■ Your objective
Return the data given below exactly as it appears.

****

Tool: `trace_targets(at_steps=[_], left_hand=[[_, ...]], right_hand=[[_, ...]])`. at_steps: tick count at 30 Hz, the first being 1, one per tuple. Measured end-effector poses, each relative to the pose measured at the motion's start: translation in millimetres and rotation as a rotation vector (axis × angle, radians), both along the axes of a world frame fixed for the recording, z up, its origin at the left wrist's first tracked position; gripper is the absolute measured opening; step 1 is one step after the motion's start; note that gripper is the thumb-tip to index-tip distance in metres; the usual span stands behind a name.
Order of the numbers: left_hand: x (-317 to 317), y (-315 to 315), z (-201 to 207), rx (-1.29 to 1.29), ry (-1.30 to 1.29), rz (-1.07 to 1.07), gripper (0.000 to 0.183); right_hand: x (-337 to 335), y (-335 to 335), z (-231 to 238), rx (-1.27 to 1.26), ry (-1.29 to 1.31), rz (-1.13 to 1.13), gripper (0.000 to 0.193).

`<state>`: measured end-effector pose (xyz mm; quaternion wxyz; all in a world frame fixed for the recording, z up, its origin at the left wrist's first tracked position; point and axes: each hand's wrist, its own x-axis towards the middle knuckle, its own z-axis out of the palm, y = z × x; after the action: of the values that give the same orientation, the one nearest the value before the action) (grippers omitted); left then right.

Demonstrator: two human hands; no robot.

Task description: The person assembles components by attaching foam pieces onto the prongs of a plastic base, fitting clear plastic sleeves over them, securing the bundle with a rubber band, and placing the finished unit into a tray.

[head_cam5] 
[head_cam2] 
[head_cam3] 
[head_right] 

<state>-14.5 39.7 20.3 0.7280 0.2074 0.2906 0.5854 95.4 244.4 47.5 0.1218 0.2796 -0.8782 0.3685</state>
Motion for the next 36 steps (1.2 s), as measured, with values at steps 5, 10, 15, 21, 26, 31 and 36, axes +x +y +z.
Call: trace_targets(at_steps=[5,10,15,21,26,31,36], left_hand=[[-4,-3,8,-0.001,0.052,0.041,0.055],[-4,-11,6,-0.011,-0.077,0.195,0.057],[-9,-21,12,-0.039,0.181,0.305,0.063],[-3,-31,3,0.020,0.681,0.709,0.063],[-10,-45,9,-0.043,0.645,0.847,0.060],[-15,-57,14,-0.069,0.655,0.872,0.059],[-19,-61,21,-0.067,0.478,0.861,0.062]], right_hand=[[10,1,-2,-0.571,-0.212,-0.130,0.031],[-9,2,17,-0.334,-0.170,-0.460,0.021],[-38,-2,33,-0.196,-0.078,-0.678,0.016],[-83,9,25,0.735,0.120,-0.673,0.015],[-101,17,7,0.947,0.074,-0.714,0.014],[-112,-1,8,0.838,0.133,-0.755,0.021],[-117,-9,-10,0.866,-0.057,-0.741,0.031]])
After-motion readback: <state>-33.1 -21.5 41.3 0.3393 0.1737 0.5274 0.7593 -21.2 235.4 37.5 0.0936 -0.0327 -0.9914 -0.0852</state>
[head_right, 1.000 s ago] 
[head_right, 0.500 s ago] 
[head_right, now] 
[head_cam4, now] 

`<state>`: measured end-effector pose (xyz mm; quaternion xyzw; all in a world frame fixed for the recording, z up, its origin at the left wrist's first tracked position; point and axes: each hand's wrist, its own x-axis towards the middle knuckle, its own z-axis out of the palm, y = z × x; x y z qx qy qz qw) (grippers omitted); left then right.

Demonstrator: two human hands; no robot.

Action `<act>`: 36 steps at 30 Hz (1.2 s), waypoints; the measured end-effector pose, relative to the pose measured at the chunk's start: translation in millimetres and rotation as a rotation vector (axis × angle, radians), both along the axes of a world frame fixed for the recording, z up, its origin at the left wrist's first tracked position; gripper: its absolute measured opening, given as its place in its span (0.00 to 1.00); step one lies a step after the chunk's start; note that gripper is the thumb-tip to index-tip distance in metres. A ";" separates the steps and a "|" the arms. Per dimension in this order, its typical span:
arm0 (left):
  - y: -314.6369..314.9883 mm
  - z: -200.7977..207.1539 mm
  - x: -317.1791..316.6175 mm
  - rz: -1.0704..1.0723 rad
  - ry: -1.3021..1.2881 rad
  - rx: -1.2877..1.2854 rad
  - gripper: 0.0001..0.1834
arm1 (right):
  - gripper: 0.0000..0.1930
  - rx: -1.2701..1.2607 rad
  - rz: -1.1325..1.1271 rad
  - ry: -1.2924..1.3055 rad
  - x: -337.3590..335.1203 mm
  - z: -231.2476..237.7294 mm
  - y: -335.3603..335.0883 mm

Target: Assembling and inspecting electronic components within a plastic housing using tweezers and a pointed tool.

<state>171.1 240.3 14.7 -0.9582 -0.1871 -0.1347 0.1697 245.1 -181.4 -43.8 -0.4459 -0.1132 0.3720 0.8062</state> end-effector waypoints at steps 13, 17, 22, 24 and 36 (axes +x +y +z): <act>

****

■ Written answer
Tool: `trace_targets(at_steps=[_], left_hand=[[_, ...]], right_hand=[[_, ...]])`. at_steps: tick count at 30 Hz, the first being 1, one per tuple. Measured end-effector poses, each relative to the pose measured at the motion's start: translation in millimetres and rotation as a rotation vector (axis × angle, radians), both along the axes of a world frame fixed for the recording, z up, its origin at the left wrist's first tracked position; gripper is the absolute measured opening; step 1 is one step after the motion's start; note that gripper is the thumb-tip to index-tip distance in metres; the usual span stands behind a name.
Order of the numbers: left_hand: x (-317 to 317), y (-315 to 315), z (-201 to 207), rx (-1.29 to 1.29), ry (-1.30 to 1.29), rz (-1.07 to 1.07), gripper (0.000 to 0.183); right_hand: x (-337 to 335), y (-335 to 335), z (-231 to 238), rx (-1.27 to 1.26), ry (-1.29 to 1.31), rz (-1.13 to 1.13), gripper (0.000 to 0.193).

`<state>`: measured end-effector pose (xyz mm; quaternion wxyz; all in a world frame fixed for the recording, z up, its origin at the left wrist's first tracked position; point and axes: each hand's wrist, its own x-axis towards the middle knuckle, its own z-axis out of the palm, y = z × x; after the action: of the values that give the same orientation, the one nearest the value before the action) (grippers omitted); left then right.

Demonstrator: two human hands; no robot.

Task description: The person assembles components by attaching foam pieces onto the prongs of a plastic base, fitting clear plastic sleeves over them, securing the bundle with a rubber band, and placing the finished unit into a tray.

[head_cam5] 
[head_cam2] 
[head_cam3] 
[head_right] 

<state>-14.5 39.7 20.3 0.7280 0.2074 0.2906 0.5854 95.4 244.4 47.5 0.1218 0.2796 -0.8782 0.3685</state>
Motion for the next 36 steps (1.2 s), as measured, with values at steps 5, 10, 15, 21, 26, 31 and 36, axes +x +y +z.
Call: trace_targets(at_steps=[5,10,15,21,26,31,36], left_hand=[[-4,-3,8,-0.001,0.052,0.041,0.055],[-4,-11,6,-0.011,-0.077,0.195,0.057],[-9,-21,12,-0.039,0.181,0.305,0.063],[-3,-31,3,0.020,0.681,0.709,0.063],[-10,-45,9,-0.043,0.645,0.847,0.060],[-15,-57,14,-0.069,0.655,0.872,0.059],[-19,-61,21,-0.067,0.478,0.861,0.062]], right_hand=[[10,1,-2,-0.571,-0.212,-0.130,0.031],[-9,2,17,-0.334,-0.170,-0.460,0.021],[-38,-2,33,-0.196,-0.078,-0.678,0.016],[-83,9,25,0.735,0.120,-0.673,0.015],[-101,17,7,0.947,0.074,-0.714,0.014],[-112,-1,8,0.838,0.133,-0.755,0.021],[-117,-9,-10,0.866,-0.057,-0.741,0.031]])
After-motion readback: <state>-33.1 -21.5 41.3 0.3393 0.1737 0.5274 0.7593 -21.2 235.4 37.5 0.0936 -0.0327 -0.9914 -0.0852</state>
[head_right, 1.000 s ago] 
[head_right, 0.500 s ago] 
[head_right, now] 
[head_cam4, now] 

`<state>`: measured end-effector pose (xyz mm; quaternion xyzw; all in a world frame fixed for the recording, z up, its origin at the left wrist's first tracked position; point and axes: each hand's wrist, its own x-axis towards the middle knuckle, its own z-axis out of the palm, y = z × x; x y z qx qy qz qw) (grippers omitted); left then right.

Demonstrator: two human hands; no robot.

Action `<act>`: 36 steps at 30 Hz (1.2 s), waypoints; the measured end-effector pose, relative to the pose measured at the chunk's start: translation in millimetres and rotation as a rotation vector (axis × angle, radians), both along the axes of a world frame fixed for the recording, z up, its origin at the left wrist's first tracked position; gripper: its absolute measured opening, given as its place in its span (0.00 to 1.00); step one lies a step after the chunk's start; note that gripper is the thumb-tip to index-tip distance in metres. A ";" separates the steps and a "|" the arms. Per dimension in this order, its typical span:
arm0 (left):
  - y: -314.6369..314.9883 mm
  - z: -200.7977..207.1539 mm
  - x: -317.1791..316.6175 mm
  - rz: -1.0704..1.0723 rad
  - ry: -1.3021..1.2881 rad
  - rx: -1.2877..1.2854 rad
  - gripper: 0.0001..0.1834
arm1 (right):
  - gripper: 0.0000..0.1930
  - rx: -1.2701..1.2607 rad
  - rz: -1.1325..1.1271 rad
  - ry: -1.2924..1.3055 rad
  - x: -337.3590..335.1203 mm
  - z: -231.2476..237.7294 mm
  - y: -335.3603..335.0883 mm

Target: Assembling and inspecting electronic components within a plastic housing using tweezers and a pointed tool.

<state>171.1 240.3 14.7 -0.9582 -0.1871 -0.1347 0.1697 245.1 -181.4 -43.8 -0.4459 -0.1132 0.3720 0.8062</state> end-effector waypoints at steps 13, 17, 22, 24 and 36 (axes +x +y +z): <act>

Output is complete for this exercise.